In a day and age where people celebrate everything exposed on open platforms, social networks and the streets, "show everything or show nothing at all" is what we live by.
Strangely, our social media culture promotes and celebrates such behavior, where people always feel the need to share what they are doing, did or plan to do. For both the young and the old, social media provides a convenient platform to tell it all: a new pregnancy, high blood pressure and arthritis, we know it all.
However, there is still one secret not so easy to share, one status that remains unknown and un-posted in Facebook and Twitter ... living with HIV.
Having been diagnosed with HIV eight years ago as a young woman, I have learned some lessons in the dating scene, especially the sensitive issue of sharing the secret or hiding it -- just in case the relationship doesn't work out.
I wasn't always this bold and open about my status. It was a huge challenge, especially taking my ARV pills in public.
I remember one of my boyfriends, Sipho (not his real name). We dated for two years and we were so into each other! I knew that revealing my status had to happen, but I did not have the courage to tell him. Nonetheless, I was sure that somehow we could make it despite my being HIV positive.
One day I was invited to talk on a national television program about living with HIV. There I was, openly sharing my life with HIV. Suddenly I realized that my boyfriend didn't know I was HIV positive and I had asked him to watch the show. Basically, that's how he found out. That's messed up, right?
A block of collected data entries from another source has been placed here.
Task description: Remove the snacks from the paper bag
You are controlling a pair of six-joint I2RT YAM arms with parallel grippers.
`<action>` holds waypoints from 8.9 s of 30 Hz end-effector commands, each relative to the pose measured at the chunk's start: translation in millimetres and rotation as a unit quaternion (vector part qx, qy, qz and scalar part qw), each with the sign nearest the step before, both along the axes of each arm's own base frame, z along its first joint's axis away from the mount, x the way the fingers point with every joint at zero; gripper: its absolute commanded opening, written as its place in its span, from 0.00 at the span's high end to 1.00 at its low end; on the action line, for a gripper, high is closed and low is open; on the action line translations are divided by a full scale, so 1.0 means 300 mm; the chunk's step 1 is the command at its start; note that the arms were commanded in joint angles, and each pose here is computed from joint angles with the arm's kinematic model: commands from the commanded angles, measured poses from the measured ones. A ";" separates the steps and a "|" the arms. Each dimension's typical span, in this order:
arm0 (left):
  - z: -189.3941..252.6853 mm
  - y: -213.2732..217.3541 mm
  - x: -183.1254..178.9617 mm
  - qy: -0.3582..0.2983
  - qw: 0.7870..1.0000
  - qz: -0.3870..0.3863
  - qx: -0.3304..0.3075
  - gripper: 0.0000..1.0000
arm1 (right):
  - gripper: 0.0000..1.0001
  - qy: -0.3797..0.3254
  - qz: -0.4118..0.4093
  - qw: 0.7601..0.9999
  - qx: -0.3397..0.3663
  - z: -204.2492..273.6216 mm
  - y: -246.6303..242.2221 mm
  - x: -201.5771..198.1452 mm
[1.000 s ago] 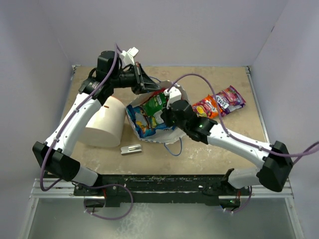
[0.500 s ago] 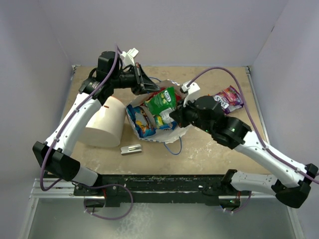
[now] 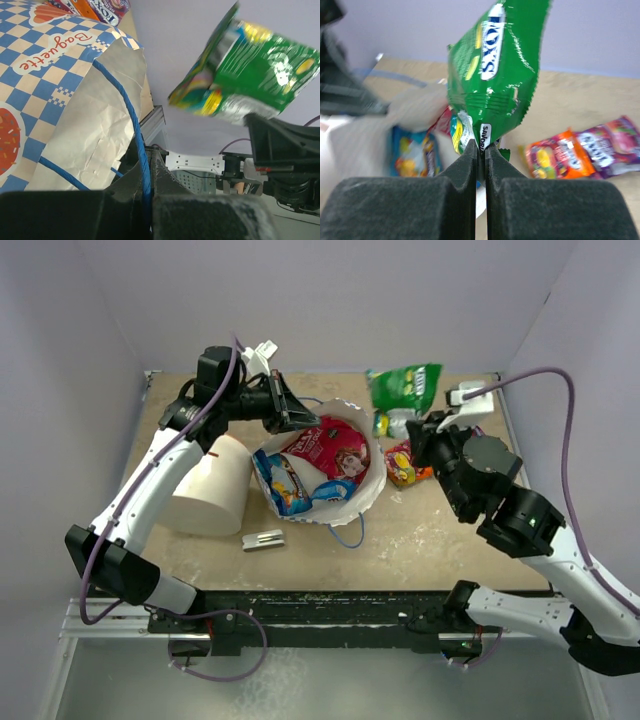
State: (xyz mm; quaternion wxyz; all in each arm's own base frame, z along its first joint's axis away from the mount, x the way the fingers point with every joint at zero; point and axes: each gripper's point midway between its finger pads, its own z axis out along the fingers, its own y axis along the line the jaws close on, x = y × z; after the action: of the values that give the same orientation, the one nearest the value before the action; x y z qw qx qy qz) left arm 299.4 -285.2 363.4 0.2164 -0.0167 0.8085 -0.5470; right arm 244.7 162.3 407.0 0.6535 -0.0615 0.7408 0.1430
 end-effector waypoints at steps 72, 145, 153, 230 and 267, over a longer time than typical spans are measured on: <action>0.122 -0.001 -0.104 -0.061 0.996 -0.072 -0.009 1.00 | 0.43 0.430 0.003 0.897 0.105 -0.832 -0.403 0.326; 0.227 -0.004 -0.122 -0.082 0.993 -0.062 -0.060 1.00 | 0.29 -0.108 0.211 0.660 -0.712 -0.591 0.504 0.433; 0.222 0.003 -0.134 -0.081 0.993 -0.065 -0.052 1.00 | 0.39 -0.078 0.226 0.653 -0.719 -0.687 0.472 0.491; 0.124 0.028 -0.103 -0.042 0.999 -0.023 -0.012 1.00 | 1.00 0.038 -0.268 0.952 -0.146 -0.084 -0.368 0.244; 0.165 0.023 -0.134 -0.052 0.997 -0.054 -0.016 1.00 | 1.00 0.308 -0.480 0.821 0.027 -1.016 -0.906 0.167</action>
State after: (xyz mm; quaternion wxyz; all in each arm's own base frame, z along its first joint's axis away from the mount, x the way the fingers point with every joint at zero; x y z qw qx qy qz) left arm 268.3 -278.0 375.3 0.1902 0.0048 0.8165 -0.5451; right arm 278.9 -85.9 101.1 0.3484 0.3861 0.8415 -0.1464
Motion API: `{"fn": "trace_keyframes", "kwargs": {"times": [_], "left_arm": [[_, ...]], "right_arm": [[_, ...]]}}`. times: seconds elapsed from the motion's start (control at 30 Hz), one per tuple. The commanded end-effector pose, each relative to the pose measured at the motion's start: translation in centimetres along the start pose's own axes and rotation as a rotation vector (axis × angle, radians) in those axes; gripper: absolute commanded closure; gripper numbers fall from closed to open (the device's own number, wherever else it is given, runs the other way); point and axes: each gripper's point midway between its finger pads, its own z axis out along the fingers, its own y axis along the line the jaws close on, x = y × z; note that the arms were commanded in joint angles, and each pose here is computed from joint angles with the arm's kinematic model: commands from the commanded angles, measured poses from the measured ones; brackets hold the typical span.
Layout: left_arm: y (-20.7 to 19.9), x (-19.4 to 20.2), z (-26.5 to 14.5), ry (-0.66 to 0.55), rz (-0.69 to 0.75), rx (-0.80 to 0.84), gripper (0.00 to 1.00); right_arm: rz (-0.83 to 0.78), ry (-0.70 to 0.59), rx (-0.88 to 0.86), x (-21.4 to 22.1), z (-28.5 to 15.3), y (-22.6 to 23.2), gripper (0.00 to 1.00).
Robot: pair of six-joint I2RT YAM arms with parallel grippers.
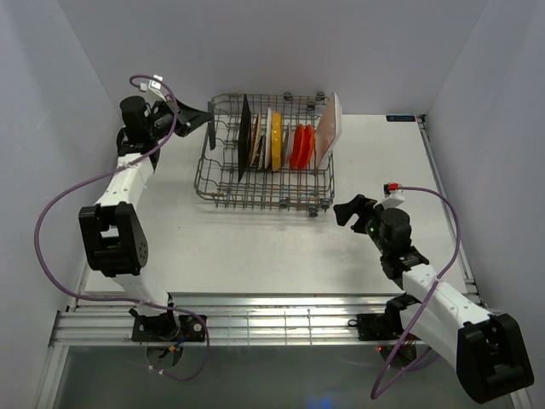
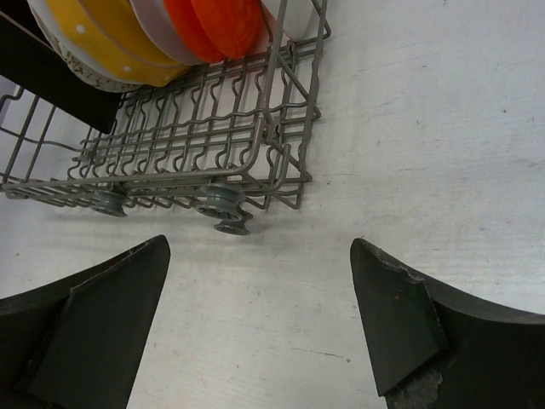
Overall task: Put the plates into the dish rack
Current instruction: Insert the plate into the dish rack.
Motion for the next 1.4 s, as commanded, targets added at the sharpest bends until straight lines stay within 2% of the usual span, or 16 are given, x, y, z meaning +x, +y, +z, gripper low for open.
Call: {"fn": "trace_keyframes", "kwargs": {"times": [0.0,0.17,0.3,0.53,1.37], "left_arm": [[-3.3,-1.9,0.7,-0.005,0.109,0.114,1.0],[-2.0,-2.5,2.1,0.0,0.108,0.112,1.0],[0.0,-1.6,4.0,0.067,0.073,0.144,1.0],[1.5,-1.3,5.3,0.082,0.043,0.149,1.0],[6.0,1.7,6.8,0.124,-0.023,0.142,1.0]], "right_arm": [[-0.004,-0.048,-0.032,-1.3,0.2,0.8,0.08],[-0.004,-0.047,-0.03,-1.3,0.2,0.7,0.08],[-0.004,-0.044,-0.035,-1.2,0.2,0.9,0.08],[-0.004,-0.041,-0.03,-1.2,0.3,0.8,0.08],[-0.005,-0.038,-0.027,-1.1,0.3,0.7,0.08]]}}
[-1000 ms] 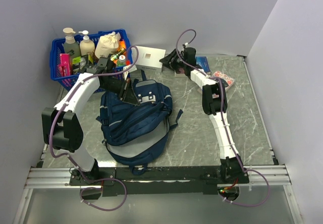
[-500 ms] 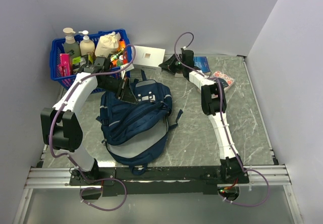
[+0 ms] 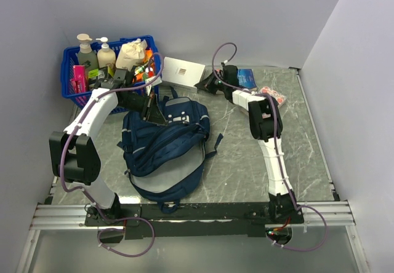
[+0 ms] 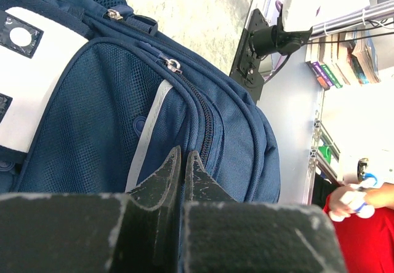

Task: Pack the student bag
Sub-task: Pick up the book from the center of the board.

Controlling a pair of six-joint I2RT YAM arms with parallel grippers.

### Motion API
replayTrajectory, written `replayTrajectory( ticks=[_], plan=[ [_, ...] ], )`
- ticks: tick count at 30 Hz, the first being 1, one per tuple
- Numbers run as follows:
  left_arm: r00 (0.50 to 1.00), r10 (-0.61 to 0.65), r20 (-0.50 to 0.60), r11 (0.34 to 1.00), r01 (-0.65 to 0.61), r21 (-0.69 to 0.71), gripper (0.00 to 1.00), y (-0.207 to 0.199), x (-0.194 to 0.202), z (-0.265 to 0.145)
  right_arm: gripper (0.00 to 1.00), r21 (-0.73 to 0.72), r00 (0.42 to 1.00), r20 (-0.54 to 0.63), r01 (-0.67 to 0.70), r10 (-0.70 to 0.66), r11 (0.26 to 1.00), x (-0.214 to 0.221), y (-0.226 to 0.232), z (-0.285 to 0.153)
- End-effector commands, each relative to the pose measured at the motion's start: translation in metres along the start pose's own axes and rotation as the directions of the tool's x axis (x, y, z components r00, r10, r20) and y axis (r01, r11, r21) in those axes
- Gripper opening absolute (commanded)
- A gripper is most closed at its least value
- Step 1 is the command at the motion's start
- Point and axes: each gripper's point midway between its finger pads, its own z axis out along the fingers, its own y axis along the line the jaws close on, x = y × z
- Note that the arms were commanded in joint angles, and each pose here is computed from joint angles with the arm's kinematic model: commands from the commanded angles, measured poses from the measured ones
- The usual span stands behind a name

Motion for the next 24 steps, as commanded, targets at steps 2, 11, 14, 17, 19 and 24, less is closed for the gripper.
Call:
replayTrajectory(
  ticks=[2,11,14,17,19,24],
  plan=[
    [0.990,0.137,0.031,0.983,-0.132,-0.129,0.01,0.042,-0.015,-0.010,0.00,-0.177,0.964,0.136,0.252,-0.230,0.952,-0.030,0.136,-0.071],
    [0.986,0.164,0.017,0.975,-0.159,-0.153,0.01,0.046,-0.009,-0.002,0.00,-0.160,0.900,0.278,0.387,-0.334,0.908,-0.027,0.197,-0.178],
    [0.987,0.156,0.020,0.976,-0.152,-0.154,0.01,0.049,-0.006,0.000,0.00,-0.136,0.883,0.311,0.408,-0.352,0.903,-0.015,0.206,-0.215],
    [0.987,0.159,0.033,0.974,-0.152,-0.168,0.01,0.053,-0.008,0.002,0.00,-0.082,0.865,0.339,0.418,-0.369,0.905,-0.006,0.210,-0.255],
    [0.983,0.178,0.051,0.969,-0.166,-0.185,0.01,0.057,-0.016,0.001,0.00,-0.050,0.846,0.363,0.435,-0.390,0.899,0.002,0.215,-0.284],
    [0.974,0.188,0.126,0.964,-0.159,-0.214,0.01,0.061,-0.049,-0.001,0.00,0.149,0.866,0.321,0.355,-0.384,0.923,0.032,0.174,-0.342]
  ],
)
But, know this, disclosing is not easy. There is a high chance that someone might reject me, fearing this invisible virus. Others may see me as a ticking time bomb -- not yet exploded but definitely going to.
After the TV show, Sipho and I continued dating for a few months but we never talked about HIV. He chose to ignore the whole "I am HIV positive" talk. I assumed that he was cool with it, only to realize over time that he wasn't.
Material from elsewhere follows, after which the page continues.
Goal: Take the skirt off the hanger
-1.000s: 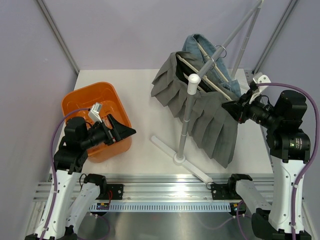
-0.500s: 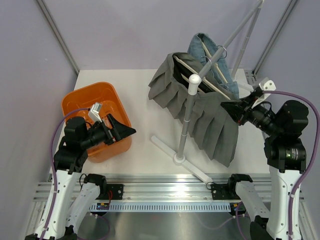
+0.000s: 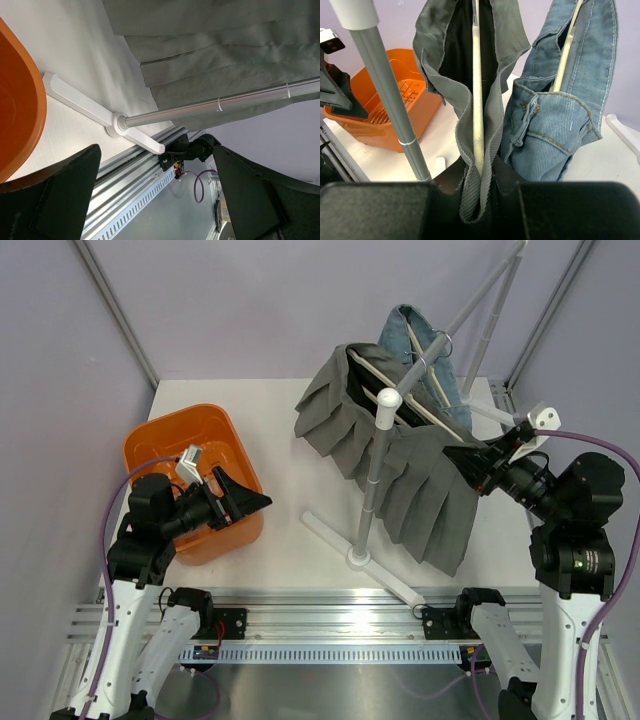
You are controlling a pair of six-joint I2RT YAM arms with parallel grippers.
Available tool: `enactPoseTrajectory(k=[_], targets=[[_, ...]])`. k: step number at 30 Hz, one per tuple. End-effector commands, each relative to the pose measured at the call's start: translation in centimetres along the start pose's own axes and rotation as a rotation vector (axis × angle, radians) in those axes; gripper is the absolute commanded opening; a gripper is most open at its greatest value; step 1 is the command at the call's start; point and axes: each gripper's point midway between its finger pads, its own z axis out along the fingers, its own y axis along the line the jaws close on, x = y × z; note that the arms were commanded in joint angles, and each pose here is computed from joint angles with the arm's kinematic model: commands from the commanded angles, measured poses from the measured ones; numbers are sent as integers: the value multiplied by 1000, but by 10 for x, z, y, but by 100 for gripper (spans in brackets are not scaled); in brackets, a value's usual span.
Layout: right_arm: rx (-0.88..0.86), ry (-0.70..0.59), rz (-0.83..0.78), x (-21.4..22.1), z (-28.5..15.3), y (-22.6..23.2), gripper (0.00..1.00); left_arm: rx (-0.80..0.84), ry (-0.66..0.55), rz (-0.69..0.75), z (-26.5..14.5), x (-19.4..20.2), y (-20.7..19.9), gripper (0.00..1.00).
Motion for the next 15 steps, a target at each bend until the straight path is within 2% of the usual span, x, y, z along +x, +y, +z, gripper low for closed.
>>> enactPoseTrajectory(k=[1,15], targets=[[4,-134,-128,-41,-14,14,0,61,-47,34,-6,-12,-23,99],[49,-110,-121,-23,-32,23,0,58,-37,15,-2,-10,-18,99]])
I guess I expected way too much from him: just because I had accepted my status, I expected him to do the same.
So you may ask, how do you disclose to a loved one, to a potential sexual partner? When you are diagnosed, no one tells you about what may happen. "You must tell someone, your family or a close friend who can support you," is all you hear from the calm counselor.
Mmm! Tough one, hey!
So this is what I say, this is what I learned.
First, make peace with the fact that people are not the same. Some will be there for you. Others may just drop you and run away because "birds of a feather flock together." Knowing this will keep you at ease with the impact of your disclosure.
Truth is, when it comes to dating, kissing, intimacy and sex, I think it should be done safely. This means being open about being HIV positive. This secret definitely ain't sexy and it has to be exposed if you want to play safe!